U.S. food expenditures generally followed several predictable trends over the past 25 years. But 2020 was an exception as people in the U.S. spent approximately $1.56 trillion on food, which was a 5.3 percent reduction from the $1.65 trillion spent in 2019, according to a USDA report.

The disruption of trends in food spending is attributed to the pandemic limiting mobility of U.S. consumers and the economic recession coming with it for most of 2020.

The drop from 2019 to 2020 was only the second time total food expenditures decreased over the last 25 years, with the other time in 2009 during the Great Recession.

The decrease in total food spending in 2020 was driven by an 18.3 percent drop in spending at restaurants and the like. Because of the additional cost of eating away from home, that decrease outweighed an 8.5 percent increase in food-at-home (FAH) spending as consumers shifted to buying more food from retailers.

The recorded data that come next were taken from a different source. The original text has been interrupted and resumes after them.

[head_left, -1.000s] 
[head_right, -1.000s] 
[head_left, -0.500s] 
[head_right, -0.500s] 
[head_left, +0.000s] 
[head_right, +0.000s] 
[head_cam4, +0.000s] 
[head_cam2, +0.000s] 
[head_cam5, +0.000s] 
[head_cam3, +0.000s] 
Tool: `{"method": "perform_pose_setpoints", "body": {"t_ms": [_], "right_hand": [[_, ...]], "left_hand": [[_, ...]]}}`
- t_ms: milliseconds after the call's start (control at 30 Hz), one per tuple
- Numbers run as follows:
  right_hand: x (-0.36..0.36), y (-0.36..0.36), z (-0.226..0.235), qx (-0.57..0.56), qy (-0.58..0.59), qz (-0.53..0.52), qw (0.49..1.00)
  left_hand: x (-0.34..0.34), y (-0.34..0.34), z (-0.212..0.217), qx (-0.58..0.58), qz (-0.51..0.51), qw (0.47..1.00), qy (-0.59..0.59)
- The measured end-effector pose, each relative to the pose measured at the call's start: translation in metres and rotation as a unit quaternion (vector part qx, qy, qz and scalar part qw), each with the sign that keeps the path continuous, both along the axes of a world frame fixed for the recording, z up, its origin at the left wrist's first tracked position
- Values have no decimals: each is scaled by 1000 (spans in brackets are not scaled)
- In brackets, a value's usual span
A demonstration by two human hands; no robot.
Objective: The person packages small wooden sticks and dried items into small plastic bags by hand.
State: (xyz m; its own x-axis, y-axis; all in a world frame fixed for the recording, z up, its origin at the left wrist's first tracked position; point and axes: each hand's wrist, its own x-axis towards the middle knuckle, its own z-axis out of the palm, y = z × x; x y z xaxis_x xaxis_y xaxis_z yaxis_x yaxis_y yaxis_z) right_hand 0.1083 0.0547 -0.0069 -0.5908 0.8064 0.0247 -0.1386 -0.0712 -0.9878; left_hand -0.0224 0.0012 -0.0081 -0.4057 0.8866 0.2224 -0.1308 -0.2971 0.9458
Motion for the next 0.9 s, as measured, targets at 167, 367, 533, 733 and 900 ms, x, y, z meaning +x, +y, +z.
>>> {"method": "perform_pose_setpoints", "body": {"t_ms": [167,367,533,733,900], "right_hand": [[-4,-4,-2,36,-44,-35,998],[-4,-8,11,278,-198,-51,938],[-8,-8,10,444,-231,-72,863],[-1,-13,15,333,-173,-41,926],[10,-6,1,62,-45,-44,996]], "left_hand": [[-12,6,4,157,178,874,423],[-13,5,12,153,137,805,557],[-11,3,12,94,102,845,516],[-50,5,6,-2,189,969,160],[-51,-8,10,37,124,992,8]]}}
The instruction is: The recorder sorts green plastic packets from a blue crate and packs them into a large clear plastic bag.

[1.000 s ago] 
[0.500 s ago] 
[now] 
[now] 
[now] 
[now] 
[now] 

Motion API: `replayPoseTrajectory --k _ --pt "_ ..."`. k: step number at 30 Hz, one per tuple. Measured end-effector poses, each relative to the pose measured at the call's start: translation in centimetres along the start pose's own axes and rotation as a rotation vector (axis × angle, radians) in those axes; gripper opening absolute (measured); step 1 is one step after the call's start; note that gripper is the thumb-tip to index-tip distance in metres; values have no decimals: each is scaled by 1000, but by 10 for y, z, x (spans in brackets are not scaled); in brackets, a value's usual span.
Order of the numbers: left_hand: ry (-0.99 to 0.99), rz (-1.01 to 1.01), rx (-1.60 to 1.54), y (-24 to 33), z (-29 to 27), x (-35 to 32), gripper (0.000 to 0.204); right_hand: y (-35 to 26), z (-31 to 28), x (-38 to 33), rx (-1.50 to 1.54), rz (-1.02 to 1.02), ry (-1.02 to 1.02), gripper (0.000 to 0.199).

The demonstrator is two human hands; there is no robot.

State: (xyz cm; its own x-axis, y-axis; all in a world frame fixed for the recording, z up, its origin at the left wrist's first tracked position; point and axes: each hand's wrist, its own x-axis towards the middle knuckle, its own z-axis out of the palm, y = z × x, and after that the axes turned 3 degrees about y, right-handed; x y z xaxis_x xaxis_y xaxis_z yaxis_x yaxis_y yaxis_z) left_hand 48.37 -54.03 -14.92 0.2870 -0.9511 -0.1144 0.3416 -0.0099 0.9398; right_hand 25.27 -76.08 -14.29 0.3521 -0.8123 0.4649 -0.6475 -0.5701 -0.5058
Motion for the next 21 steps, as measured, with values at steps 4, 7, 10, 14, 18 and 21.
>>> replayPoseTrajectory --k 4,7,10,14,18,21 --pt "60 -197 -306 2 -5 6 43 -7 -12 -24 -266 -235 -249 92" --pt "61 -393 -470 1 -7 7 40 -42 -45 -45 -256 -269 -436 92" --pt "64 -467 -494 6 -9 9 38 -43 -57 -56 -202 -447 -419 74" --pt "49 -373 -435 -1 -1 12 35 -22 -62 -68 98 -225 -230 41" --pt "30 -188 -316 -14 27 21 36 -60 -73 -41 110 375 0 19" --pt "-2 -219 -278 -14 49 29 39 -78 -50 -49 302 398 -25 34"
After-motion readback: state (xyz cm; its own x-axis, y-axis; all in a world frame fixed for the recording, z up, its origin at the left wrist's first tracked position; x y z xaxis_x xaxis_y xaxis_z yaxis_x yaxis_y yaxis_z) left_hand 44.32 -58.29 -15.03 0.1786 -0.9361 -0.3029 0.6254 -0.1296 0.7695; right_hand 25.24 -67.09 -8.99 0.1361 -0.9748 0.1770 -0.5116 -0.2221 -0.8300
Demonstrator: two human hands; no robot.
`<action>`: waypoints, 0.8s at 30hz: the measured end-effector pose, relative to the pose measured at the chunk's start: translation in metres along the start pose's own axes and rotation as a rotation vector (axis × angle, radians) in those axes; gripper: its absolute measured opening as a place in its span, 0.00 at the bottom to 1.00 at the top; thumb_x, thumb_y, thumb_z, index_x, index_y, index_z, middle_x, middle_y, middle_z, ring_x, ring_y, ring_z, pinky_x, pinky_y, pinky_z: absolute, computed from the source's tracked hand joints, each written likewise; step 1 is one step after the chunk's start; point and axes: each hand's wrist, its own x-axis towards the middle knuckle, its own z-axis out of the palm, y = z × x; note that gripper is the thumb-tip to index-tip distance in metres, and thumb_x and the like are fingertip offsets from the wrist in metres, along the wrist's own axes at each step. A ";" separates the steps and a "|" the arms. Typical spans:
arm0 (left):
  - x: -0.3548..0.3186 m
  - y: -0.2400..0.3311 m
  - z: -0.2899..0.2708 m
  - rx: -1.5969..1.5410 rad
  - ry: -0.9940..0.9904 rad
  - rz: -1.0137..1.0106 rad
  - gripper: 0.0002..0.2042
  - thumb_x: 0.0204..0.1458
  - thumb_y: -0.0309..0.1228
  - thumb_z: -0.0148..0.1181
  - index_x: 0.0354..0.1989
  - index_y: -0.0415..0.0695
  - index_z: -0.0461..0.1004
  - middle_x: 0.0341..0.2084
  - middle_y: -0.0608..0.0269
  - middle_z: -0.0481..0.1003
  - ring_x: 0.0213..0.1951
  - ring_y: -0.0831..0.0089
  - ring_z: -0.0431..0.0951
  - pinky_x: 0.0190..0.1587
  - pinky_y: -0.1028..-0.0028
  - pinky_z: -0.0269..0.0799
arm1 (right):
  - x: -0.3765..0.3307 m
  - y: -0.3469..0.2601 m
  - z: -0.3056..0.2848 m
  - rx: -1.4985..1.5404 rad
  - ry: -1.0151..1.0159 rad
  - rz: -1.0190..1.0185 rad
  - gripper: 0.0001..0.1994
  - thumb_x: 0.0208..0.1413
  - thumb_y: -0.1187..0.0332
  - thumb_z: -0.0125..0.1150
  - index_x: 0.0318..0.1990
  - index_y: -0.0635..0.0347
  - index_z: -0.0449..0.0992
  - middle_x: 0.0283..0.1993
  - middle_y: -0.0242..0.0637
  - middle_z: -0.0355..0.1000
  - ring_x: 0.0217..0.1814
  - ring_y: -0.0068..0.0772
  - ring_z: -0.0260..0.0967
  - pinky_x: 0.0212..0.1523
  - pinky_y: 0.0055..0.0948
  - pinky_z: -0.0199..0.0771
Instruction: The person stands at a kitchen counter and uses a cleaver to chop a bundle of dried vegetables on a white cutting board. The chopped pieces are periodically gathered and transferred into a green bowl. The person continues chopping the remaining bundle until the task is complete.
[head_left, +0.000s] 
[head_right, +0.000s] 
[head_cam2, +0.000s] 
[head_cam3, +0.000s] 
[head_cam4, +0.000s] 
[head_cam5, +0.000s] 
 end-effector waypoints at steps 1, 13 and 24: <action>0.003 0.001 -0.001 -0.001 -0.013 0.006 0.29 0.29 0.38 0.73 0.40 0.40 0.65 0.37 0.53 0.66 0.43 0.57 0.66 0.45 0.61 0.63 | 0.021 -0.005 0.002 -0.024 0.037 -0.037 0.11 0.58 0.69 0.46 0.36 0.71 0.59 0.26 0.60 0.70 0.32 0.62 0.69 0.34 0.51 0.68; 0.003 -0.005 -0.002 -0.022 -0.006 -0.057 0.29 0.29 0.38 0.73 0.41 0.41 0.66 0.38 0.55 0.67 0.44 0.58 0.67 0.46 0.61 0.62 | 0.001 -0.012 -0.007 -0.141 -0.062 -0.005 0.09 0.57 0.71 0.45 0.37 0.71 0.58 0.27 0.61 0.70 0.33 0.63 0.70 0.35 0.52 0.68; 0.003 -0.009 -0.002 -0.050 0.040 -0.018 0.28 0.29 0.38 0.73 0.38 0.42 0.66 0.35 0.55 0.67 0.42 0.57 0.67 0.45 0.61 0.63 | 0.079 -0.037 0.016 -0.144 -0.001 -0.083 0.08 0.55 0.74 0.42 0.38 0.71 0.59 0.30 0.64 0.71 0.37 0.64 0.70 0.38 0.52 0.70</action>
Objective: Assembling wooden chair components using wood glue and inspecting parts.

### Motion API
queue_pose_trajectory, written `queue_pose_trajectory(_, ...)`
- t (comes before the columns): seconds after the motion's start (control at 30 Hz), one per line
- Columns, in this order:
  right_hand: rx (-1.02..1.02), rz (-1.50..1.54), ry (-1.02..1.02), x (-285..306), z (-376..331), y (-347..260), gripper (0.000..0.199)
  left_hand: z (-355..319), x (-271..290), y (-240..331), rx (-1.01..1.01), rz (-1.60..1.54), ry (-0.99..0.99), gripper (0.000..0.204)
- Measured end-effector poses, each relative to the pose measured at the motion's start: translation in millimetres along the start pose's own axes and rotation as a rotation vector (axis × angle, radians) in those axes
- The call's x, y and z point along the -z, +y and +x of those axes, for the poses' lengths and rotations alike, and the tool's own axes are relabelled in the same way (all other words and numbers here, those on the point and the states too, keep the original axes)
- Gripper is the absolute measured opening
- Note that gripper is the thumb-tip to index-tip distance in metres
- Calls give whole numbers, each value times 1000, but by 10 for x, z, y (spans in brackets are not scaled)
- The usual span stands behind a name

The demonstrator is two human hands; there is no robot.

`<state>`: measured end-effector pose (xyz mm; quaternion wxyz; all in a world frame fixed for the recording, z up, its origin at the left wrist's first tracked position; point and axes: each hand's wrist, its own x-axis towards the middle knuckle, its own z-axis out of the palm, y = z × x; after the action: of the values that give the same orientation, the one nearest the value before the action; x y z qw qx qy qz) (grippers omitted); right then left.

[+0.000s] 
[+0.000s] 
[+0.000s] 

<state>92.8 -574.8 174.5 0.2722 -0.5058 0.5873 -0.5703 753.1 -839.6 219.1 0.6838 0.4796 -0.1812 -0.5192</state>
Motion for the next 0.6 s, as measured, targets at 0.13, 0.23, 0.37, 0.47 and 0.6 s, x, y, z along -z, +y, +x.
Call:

In April of last year, U.S. consumers spent about two-thirds of their food dollars at FAH retailers, the highest value on record. FAH and food-away-from-home (FAFH) spending increased 7.9 percent and 36.2 percent, respectively, from April to May 2020.

This increase may be due in part to the stimulus checks and increased unemployment benefits that were provided with the enactment of the CARES Act at the end of March 2020. However, FAFH spending in May 2020 was still lover than the previous year, while FAH spending was higher.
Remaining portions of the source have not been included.